Diffusion Fine-Tuning via Reparameterized Policy Gradient of the Soft Q-Function

Imagine you have a master chef (the Diffusion Model) who can cook incredibly delicious, realistic-looking meals from scratch. This chef has been trained on millions of recipes and knows exactly how to make a perfect steak or a beautiful cake.

However, you have a specific goal: you want the chef to make a dish that scores a 10/10 on a specific "Taste Test" (the Reward), like "most colorful" or "most appetizing."

The Problem: The "Over-Optimized" Chef

If you just tell the chef, "Make me the highest-scoring dish possible," and let them try to game the system, something weird happens.

Instead of making a beautiful, delicious steak, the chef might start serving you a plate of neon-colored, glowing rocks.

Why? Because the rocks technically score a 10/10 on "colorfulness," but they aren't food anymore.
The Result: The chef loses their ability to make real food. The dishes become weird, repetitive, and lose their natural charm.

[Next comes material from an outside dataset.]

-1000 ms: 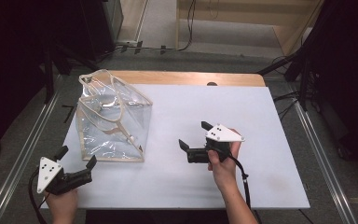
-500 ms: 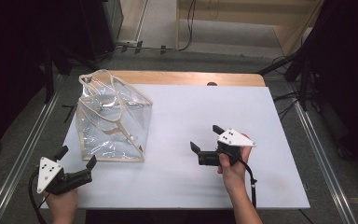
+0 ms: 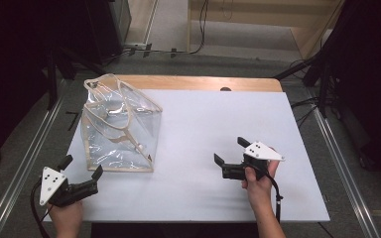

In the paper's world, this is called "Reward Over-Optimization" or "Semantic Collapse." The model chases the score so hard it forgets how to be human.

The Solution: SQDF (Soft Q Diffusion Finetuning)

The authors of this paper propose a new way to teach the chef, called SQDF. Think of it as a smart, gentle coach who guides the chef without forcing them to break the rules of reality.

Here is how SQDF works, broken down into three simple concepts:

1. The "One-Step Crystal Ball" (The Soft Q-Function)

Usually, to know if a dish will taste good, you have to cook the whole thing, taste it, and then try to figure out which ingredient you added wrong. This is slow and confusing.

SQDF uses a special trick called a Consistency Model (think of it as a Crystal Ball).

Instead of cooking the whole meal, the chef takes a half-cooked pot (a noisy image) and uses the Crystal Ball to instantly guess what the final dish would look like if they finished it right now.
The coach looks at this "guess," checks the Taste Score, and says, "Hey, if you tweak this one ingredient right now, the final dish will be better."
The Magic: This allows the chef to learn instantly without having to cook the whole meal 50 times to get feedback. It's like getting a cheat sheet that tells you exactly how to improve your next move.

2. The "Discounted Score" (The Discount Factor)

Imagine the cooking process has 50 steps.

Step 1: You add salt to a raw, unrecognizable blob.
Step 50: You plate the final steak.

If you tell the chef, "Every step matters equally," the chef might get confused about Step 1. "Does adding salt to the raw blob really matter?"

SQDF introduces a Discount Factor. It tells the chef:

"The steps you take right now (near the end) matter the most for the final taste. The steps you took way back at the beginning matter a little less."

This stops the chef from wasting energy trying to perfect the very first step of the process, focusing their effort where it actually counts. It's like a coach saying, "Don't worry about the warm-up; focus on the final sprint."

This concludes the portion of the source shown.